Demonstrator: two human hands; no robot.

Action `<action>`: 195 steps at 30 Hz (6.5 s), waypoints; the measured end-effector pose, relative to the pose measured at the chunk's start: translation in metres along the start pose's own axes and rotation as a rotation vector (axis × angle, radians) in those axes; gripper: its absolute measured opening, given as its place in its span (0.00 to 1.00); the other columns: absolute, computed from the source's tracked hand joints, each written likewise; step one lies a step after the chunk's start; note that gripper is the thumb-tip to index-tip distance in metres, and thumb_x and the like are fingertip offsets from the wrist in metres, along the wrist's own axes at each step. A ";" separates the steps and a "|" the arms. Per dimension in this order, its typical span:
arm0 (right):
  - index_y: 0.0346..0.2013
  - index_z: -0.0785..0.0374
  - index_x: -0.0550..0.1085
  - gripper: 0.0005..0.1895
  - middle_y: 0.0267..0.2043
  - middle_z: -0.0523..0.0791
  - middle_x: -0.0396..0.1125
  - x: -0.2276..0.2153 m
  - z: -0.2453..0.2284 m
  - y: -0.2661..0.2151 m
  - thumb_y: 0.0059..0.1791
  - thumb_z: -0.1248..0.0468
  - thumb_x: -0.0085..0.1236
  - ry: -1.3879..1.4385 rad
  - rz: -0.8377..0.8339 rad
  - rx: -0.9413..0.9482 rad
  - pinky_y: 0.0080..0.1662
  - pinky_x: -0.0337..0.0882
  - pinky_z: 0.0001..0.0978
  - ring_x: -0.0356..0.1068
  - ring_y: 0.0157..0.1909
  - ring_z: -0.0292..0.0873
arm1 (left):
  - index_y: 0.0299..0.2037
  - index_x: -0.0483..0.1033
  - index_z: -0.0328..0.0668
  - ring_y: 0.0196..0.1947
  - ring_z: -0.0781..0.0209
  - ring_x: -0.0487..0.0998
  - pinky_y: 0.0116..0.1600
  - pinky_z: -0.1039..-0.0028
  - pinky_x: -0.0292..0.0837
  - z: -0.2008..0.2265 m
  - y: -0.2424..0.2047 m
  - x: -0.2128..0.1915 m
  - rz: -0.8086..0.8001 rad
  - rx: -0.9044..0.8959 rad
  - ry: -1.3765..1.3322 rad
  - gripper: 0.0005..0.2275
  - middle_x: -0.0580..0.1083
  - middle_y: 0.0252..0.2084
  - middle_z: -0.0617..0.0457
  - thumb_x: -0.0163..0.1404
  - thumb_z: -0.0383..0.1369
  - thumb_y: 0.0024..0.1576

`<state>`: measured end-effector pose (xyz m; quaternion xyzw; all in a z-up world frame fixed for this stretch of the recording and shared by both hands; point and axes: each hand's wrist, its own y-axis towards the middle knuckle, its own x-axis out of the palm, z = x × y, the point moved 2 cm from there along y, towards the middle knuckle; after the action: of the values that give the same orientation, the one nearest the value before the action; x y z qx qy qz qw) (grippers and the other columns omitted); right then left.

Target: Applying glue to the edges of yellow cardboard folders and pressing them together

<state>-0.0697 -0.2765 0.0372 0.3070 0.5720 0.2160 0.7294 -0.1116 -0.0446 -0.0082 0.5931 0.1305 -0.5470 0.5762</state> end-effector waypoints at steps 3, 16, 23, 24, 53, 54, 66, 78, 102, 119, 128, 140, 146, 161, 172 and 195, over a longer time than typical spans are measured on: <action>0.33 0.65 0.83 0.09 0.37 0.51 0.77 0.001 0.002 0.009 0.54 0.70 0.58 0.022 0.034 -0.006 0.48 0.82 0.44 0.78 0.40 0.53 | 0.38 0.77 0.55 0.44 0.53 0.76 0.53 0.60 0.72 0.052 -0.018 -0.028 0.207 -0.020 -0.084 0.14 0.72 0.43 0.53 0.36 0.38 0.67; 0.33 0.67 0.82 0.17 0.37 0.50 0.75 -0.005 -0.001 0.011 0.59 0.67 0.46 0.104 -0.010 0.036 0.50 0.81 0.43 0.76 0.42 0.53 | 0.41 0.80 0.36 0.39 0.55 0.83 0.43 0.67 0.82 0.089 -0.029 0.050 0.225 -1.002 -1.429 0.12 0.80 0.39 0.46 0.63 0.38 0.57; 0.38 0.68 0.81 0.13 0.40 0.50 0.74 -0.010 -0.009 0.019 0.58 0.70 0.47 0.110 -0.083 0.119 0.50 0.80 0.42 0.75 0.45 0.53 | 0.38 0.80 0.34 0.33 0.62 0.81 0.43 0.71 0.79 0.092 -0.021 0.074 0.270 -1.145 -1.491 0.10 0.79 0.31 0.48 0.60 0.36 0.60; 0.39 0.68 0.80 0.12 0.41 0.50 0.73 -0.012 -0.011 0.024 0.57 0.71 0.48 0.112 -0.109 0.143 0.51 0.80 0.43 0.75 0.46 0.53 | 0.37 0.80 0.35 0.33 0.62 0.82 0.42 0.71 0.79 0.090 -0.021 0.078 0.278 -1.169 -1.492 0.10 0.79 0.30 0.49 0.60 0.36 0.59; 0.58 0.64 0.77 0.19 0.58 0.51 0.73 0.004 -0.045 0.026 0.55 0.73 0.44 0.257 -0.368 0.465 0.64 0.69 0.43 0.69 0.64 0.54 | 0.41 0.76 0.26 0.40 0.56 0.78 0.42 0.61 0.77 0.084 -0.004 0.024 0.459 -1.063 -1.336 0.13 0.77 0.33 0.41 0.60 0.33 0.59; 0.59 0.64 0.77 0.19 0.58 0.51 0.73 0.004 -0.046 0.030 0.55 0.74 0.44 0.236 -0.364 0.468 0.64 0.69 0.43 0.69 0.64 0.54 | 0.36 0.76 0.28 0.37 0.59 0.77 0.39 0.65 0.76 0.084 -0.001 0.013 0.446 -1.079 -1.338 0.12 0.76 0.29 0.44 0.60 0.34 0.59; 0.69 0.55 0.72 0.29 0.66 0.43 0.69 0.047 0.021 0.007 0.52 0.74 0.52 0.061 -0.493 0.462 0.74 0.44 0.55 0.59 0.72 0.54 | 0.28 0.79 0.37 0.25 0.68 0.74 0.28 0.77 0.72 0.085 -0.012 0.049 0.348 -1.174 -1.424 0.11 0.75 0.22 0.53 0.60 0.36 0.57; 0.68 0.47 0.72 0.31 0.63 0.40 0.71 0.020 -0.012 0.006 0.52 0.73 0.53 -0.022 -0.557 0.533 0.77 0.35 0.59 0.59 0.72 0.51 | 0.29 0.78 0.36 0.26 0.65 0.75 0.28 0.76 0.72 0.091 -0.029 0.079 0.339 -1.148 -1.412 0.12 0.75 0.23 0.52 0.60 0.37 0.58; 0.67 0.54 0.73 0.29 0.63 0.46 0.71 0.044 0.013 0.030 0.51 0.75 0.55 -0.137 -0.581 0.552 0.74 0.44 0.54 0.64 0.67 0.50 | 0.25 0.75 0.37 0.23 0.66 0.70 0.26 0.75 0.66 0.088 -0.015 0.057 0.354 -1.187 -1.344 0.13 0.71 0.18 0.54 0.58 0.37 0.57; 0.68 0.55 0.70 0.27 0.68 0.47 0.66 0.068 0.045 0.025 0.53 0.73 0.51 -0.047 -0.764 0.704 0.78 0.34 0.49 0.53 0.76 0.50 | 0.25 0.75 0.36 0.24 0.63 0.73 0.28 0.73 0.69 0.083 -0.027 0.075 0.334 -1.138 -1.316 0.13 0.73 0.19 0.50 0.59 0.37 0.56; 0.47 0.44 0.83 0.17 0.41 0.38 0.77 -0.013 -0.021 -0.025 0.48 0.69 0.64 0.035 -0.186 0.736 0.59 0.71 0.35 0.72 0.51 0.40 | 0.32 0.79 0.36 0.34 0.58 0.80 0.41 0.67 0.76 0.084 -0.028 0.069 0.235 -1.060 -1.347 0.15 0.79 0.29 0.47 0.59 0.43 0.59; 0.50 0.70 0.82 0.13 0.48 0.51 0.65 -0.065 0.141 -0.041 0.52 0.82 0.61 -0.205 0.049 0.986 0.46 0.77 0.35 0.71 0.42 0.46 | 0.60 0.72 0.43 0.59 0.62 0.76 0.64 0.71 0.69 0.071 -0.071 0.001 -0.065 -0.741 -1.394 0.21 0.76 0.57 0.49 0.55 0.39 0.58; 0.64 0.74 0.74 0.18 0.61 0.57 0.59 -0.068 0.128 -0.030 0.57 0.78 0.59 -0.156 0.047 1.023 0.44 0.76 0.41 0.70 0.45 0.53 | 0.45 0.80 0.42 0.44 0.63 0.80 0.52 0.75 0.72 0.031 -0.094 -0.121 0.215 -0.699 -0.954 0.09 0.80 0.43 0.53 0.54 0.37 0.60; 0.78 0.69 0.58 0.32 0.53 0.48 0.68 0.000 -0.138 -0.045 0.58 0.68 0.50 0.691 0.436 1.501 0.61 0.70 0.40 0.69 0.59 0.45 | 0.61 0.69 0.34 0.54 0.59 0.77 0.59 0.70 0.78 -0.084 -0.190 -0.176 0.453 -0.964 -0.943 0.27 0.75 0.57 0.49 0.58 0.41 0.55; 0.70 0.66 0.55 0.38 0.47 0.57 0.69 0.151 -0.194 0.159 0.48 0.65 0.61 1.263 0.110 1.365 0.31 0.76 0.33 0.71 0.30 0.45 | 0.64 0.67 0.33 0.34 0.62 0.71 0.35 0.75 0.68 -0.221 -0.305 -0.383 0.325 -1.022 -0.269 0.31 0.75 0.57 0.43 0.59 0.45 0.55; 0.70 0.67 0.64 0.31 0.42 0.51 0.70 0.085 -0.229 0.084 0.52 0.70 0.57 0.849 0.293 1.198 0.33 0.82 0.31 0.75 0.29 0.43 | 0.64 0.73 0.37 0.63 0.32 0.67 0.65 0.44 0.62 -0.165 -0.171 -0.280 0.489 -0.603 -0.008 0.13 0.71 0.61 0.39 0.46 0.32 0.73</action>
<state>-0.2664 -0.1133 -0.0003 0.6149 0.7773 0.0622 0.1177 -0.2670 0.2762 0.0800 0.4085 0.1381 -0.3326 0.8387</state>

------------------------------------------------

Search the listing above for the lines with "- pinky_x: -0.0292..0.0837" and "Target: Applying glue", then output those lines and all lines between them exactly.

Output:
  - pinky_x: -0.0292..0.0837
  - z: -0.2008..0.2265 m
  - y: -0.2424..0.2047 m
  - x: -0.2128..0.1915 m
  - rz: -0.8086..0.8001 rad
  - rx: -0.9044..0.8959 rad
  - ry: -1.3765..1.3322 rad
  - gripper: 0.0005..0.2275
  - middle_x: -0.0580..0.1083
  - middle_y: 0.0252..0.2084
  - middle_z: -0.0617..0.0457
  - thumb_x: -0.0163..0.1404
  - thumb_z: -0.0383..0.1369
  - thumb_y: 0.0024..0.1576

`<state>`: measured end-effector pose (xyz m; quaternion xyzw; all in a z-up world frame fixed for this stretch of the recording and shared by both hands; point and axes: each hand's wrist, its own y-axis towards the middle knuckle, its own x-axis out of the palm, z = x × y, the point moved 2 cm from there along y, towards the middle knuckle; after the action: of the values that give the same orientation, the one nearest the value before the action; x y z qx qy qz qw) (grippers and the other columns omitted); right then left.

Target: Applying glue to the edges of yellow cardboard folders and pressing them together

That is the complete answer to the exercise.